__Task instructions__. Beneath this line are the data; copy exactly the part of them that opens with the line containing "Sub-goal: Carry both" and closes with the line containing "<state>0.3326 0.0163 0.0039", and only that part.

Content starts

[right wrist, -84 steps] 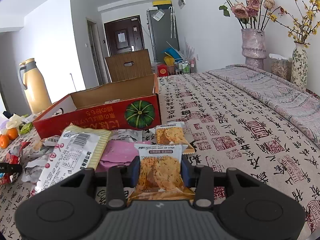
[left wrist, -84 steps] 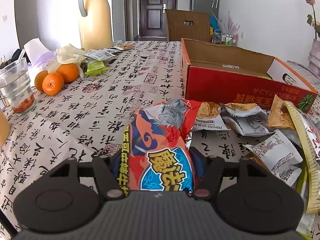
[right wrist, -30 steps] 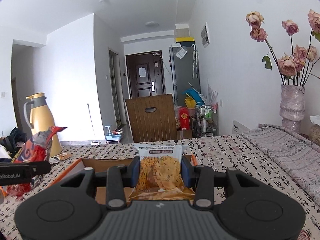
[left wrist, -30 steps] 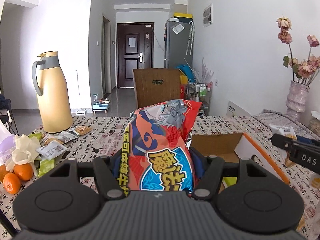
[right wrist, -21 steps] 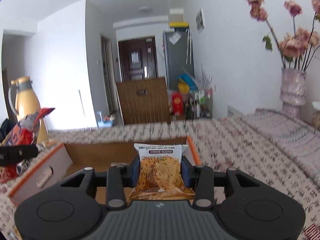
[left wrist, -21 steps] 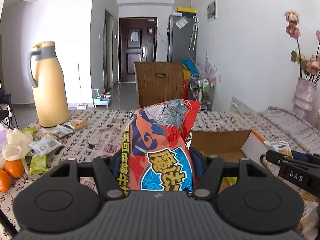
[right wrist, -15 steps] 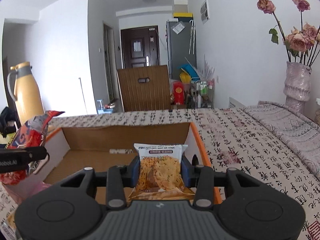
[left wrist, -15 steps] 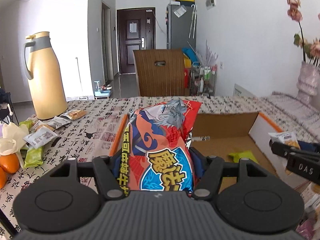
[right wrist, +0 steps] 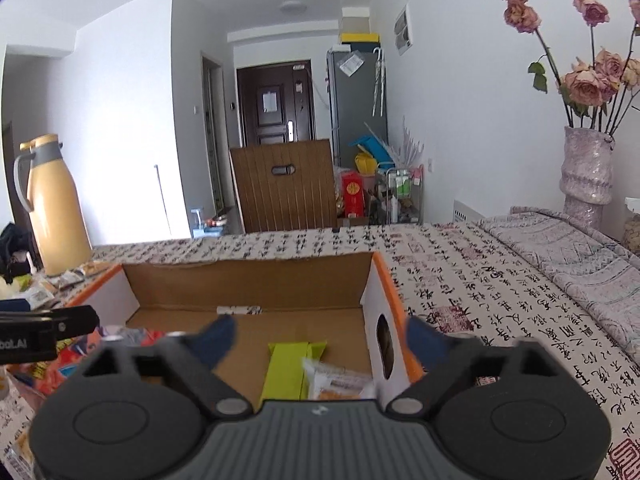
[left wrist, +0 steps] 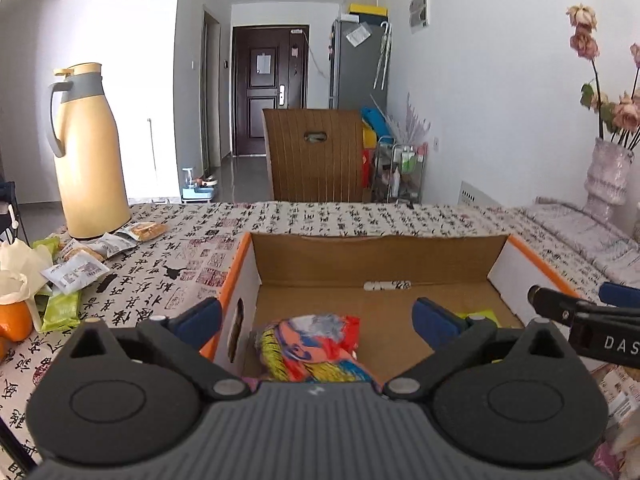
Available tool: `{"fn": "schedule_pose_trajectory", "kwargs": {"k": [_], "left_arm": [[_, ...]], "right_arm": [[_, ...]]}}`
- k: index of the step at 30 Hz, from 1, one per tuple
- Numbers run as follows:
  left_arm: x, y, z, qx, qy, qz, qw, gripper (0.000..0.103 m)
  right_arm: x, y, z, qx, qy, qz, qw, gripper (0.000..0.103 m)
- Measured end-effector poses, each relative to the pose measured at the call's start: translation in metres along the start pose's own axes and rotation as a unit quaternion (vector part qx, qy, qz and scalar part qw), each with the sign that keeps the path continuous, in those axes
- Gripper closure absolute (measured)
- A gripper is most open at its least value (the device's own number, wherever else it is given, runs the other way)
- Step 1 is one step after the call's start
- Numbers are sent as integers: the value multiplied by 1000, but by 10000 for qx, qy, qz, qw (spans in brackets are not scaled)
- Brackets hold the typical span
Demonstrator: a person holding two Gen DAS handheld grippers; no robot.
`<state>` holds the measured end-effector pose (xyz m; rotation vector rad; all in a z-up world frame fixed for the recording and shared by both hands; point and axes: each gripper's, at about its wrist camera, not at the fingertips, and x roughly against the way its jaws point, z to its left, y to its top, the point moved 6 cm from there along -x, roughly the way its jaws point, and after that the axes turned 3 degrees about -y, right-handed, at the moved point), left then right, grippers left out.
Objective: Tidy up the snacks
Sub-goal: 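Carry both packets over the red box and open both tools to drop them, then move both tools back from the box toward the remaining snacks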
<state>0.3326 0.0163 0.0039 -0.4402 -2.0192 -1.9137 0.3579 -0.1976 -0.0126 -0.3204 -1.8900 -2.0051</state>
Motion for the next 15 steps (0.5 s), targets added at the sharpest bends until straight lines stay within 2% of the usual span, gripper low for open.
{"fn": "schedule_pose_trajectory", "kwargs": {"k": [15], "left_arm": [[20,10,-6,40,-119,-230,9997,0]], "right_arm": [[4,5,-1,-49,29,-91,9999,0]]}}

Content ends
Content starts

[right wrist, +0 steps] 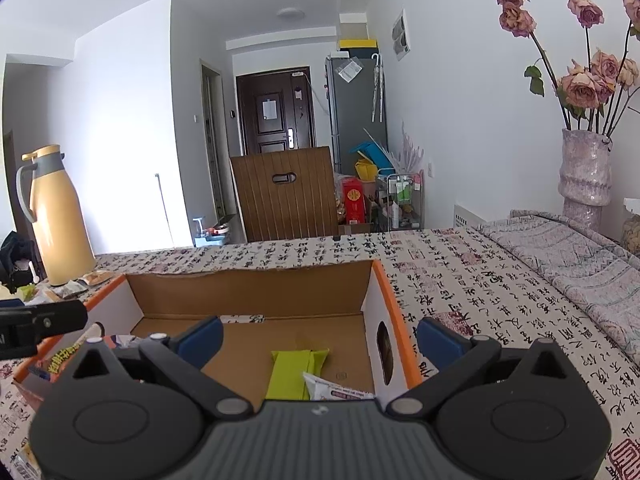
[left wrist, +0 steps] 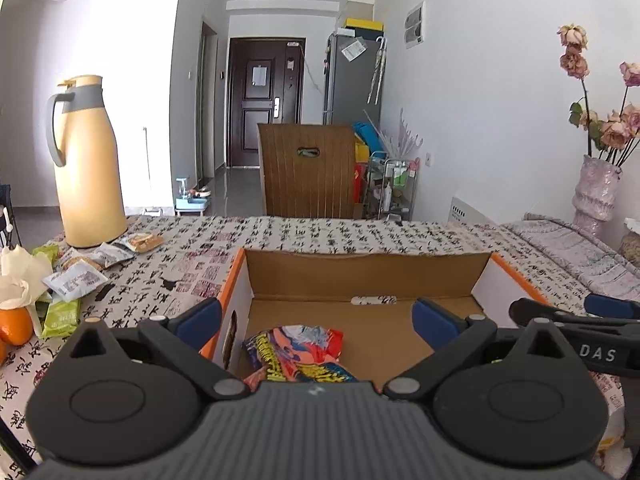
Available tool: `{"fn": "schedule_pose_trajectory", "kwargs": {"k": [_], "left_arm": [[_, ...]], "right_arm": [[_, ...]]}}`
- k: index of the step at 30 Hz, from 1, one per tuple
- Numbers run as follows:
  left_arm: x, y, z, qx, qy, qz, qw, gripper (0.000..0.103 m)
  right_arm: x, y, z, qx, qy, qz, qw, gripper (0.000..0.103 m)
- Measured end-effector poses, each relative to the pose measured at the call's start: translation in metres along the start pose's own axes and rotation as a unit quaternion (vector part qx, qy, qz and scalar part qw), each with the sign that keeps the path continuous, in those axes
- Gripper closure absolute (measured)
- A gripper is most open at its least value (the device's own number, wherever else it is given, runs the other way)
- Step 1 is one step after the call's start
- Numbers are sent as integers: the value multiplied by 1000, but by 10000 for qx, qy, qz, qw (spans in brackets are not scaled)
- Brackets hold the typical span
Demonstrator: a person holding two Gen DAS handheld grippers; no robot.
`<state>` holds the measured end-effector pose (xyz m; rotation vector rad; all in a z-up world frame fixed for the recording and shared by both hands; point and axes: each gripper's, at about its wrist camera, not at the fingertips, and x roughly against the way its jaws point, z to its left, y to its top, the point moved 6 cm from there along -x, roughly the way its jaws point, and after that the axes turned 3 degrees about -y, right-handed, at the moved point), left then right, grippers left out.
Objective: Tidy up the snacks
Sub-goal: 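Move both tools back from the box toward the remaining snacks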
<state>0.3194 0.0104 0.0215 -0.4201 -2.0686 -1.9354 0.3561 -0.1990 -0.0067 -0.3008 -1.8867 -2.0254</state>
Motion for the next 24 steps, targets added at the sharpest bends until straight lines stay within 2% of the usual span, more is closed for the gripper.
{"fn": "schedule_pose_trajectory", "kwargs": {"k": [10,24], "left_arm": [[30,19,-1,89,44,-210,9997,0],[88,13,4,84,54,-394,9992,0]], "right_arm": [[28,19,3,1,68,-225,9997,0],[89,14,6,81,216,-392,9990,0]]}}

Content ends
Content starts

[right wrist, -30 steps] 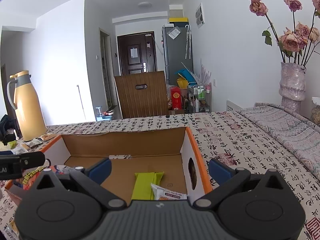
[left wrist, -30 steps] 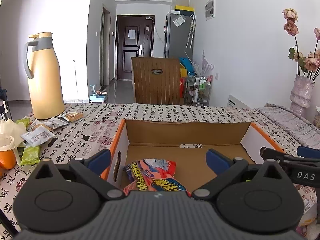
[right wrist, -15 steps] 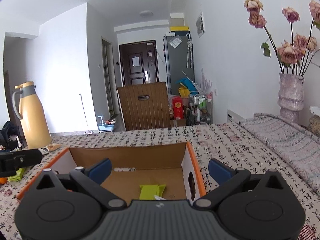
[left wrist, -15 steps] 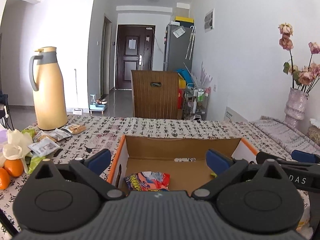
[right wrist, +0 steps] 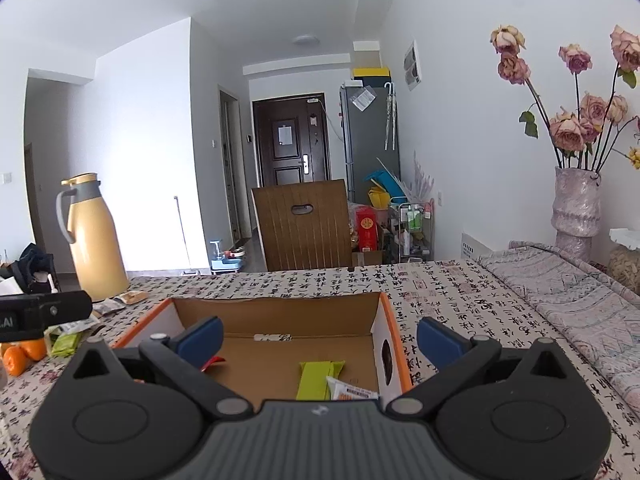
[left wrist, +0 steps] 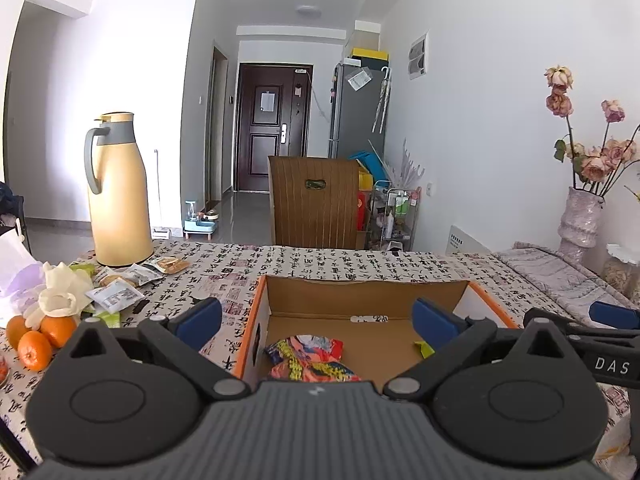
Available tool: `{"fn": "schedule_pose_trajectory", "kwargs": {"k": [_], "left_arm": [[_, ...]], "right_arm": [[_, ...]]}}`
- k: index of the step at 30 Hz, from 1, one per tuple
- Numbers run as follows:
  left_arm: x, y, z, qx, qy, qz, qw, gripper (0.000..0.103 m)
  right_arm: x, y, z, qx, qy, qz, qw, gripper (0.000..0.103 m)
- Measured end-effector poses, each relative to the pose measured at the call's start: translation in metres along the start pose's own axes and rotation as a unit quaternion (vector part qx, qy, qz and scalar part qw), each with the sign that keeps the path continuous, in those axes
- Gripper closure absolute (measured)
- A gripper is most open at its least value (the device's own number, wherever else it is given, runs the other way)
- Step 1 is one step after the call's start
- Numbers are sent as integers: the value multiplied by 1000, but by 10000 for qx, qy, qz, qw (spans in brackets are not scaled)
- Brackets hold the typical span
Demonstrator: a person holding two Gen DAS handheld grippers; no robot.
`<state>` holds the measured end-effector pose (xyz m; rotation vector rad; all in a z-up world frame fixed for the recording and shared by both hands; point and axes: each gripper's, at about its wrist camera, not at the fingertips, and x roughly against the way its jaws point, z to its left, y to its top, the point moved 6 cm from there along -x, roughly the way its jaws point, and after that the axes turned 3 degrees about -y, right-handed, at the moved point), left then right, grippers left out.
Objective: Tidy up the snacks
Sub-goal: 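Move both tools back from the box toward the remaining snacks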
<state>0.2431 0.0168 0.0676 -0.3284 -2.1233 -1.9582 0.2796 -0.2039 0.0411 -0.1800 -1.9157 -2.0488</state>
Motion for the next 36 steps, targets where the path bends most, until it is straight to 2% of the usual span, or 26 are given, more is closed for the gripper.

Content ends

__The completed task__.
Sub-goal: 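Carry both packets over the red box and open both tools to drop them, then move both tools back from the box toward the remaining snacks
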<state>0.3326 0.0163 0.0039 -0.4402 -2.0192 -1.9137 0.3579 -0.1976 -0.0126 -0.3204 -1.8900 -2.0051</state>

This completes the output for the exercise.